• _YOUR TASK_
Which of the lines below contain the string "annotations"? Copy each one.

+===+

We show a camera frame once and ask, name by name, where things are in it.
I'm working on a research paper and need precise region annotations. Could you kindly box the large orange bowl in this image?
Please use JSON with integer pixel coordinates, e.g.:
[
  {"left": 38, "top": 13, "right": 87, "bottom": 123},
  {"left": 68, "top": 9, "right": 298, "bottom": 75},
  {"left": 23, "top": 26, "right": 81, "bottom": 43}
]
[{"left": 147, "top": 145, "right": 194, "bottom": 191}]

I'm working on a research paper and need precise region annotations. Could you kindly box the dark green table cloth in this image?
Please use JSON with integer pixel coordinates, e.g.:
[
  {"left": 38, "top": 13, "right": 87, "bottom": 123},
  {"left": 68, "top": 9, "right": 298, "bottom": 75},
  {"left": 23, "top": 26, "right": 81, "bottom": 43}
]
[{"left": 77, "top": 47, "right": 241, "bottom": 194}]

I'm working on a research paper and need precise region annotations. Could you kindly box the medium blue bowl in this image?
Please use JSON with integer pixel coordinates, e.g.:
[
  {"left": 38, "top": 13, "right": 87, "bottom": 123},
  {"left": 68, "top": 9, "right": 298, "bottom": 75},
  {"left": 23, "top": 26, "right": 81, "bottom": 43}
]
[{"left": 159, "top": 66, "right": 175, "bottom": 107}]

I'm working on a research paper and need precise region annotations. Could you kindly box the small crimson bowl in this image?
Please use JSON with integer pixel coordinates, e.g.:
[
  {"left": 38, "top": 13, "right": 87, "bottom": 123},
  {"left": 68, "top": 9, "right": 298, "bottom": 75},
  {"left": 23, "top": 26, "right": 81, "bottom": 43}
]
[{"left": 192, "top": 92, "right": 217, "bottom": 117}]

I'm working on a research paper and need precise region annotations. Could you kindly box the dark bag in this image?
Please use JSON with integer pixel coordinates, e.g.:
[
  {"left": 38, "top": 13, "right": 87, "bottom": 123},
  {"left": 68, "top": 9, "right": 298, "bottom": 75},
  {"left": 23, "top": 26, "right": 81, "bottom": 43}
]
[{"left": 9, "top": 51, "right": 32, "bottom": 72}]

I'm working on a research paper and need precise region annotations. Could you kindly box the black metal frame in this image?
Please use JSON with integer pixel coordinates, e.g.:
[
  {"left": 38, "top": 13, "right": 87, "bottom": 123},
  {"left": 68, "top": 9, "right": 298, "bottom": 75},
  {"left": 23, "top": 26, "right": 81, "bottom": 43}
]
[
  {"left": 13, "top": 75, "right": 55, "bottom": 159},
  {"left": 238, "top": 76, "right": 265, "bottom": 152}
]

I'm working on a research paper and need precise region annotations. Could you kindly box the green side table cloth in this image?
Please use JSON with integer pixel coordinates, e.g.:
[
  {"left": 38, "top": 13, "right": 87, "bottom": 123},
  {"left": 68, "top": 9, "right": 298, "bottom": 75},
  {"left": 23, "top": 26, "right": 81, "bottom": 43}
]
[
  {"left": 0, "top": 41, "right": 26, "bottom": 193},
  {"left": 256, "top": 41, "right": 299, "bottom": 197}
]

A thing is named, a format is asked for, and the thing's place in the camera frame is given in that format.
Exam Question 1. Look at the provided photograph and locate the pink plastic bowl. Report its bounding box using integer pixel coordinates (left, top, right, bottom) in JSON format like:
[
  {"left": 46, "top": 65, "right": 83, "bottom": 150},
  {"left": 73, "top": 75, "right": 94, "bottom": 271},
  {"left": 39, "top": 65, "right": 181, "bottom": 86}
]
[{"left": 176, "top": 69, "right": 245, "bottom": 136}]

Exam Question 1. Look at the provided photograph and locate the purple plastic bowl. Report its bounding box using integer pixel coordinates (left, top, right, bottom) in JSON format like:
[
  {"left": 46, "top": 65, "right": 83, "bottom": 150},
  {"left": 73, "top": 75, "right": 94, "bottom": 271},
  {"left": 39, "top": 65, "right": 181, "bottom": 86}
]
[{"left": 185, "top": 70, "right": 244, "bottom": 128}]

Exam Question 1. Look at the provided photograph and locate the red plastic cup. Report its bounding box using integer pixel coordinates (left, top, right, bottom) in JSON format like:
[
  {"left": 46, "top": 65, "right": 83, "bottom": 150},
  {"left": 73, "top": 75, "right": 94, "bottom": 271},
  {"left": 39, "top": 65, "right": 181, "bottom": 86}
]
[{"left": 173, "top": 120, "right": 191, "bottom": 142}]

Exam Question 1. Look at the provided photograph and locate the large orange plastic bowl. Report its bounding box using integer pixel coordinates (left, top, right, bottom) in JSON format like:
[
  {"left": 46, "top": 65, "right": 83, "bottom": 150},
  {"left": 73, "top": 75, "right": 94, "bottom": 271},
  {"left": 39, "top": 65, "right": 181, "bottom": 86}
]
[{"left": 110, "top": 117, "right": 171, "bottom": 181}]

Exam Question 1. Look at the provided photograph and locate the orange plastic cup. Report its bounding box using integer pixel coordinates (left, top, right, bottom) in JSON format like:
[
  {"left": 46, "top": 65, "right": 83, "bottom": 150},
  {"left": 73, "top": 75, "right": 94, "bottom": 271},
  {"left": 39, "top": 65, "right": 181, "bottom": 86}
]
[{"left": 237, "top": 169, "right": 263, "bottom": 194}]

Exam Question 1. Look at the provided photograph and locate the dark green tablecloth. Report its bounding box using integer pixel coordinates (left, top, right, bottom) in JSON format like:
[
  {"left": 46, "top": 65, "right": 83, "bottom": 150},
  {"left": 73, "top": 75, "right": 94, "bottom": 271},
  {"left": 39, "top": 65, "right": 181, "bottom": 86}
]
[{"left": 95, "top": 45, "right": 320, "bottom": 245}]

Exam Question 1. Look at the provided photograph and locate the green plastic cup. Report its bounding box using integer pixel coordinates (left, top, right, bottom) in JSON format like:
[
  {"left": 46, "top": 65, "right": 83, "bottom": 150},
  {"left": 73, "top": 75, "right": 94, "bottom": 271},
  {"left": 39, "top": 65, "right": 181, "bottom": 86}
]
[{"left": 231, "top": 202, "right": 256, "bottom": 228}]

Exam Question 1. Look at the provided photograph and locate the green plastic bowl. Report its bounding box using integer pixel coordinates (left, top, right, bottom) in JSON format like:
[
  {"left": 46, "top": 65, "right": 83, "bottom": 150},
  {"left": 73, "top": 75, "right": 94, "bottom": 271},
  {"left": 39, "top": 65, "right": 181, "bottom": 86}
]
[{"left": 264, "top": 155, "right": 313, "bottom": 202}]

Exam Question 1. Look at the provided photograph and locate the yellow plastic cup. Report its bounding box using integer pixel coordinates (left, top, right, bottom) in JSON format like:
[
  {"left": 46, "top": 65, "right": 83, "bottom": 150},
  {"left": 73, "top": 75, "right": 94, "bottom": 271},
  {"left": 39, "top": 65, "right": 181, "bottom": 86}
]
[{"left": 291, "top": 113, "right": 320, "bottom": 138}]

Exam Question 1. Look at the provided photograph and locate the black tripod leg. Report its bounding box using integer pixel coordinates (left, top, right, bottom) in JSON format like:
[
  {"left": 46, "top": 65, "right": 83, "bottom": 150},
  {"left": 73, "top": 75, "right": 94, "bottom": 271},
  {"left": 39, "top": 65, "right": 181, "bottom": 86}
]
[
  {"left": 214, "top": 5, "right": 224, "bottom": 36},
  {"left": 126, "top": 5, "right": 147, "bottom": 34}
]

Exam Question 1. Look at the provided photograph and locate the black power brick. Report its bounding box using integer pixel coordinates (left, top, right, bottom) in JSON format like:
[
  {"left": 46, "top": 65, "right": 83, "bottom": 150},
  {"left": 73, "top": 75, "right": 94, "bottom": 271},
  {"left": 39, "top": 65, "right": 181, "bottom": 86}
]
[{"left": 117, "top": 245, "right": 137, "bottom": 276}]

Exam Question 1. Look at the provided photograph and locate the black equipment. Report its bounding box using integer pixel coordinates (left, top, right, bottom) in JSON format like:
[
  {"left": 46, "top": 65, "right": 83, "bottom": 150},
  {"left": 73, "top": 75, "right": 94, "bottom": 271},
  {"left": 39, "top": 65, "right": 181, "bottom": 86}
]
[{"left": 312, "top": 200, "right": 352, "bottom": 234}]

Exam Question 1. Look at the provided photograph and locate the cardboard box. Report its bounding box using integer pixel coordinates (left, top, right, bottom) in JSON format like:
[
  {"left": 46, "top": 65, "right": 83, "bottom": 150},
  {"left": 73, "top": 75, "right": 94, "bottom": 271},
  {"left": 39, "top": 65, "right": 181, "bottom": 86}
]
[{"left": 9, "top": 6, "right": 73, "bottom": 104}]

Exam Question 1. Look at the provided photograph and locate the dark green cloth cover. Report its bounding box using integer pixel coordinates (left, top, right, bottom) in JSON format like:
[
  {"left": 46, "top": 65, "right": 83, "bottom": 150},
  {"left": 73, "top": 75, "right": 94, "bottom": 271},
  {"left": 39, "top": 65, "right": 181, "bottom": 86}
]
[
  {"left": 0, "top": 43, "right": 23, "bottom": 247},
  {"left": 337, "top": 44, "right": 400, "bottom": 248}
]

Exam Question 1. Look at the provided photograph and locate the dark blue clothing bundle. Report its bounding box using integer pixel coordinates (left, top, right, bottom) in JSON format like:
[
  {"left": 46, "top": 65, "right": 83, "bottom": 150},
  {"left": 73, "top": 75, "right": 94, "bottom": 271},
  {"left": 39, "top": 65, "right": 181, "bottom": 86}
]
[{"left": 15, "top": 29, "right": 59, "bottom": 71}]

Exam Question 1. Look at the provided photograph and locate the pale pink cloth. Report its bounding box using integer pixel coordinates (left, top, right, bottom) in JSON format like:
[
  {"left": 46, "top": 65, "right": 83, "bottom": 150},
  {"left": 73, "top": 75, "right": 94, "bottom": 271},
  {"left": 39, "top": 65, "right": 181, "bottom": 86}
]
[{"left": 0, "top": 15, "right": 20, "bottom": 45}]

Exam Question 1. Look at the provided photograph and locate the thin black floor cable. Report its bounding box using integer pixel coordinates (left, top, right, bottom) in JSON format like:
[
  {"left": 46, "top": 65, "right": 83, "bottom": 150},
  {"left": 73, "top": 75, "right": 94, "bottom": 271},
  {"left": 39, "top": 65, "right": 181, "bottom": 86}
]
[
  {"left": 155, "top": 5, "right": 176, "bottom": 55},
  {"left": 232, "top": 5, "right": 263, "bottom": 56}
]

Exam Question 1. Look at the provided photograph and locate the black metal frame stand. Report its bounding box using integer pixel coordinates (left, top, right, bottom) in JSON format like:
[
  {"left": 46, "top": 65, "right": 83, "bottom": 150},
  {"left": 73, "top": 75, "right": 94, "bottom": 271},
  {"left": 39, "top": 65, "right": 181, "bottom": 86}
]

+===+

• _EXPECTED OUTPUT_
I'm working on a research paper and need precise region annotations. Could you kindly box the large orange bowl in this image?
I'm working on a research paper and need precise region annotations. Could you kindly box the dark green table cloth in this image?
I'm working on a research paper and need precise region annotations. Could you kindly box the medium blue bowl in this image?
I'm working on a research paper and need precise region annotations. Could you kindly box the small crimson bowl in this image?
I'm working on a research paper and need precise region annotations. Could you kindly box the dark bag in this image?
I'm working on a research paper and need precise region annotations. Could you kindly box the black metal frame in this image?
I'm working on a research paper and need precise region annotations. Could you kindly box the green side table cloth in this image?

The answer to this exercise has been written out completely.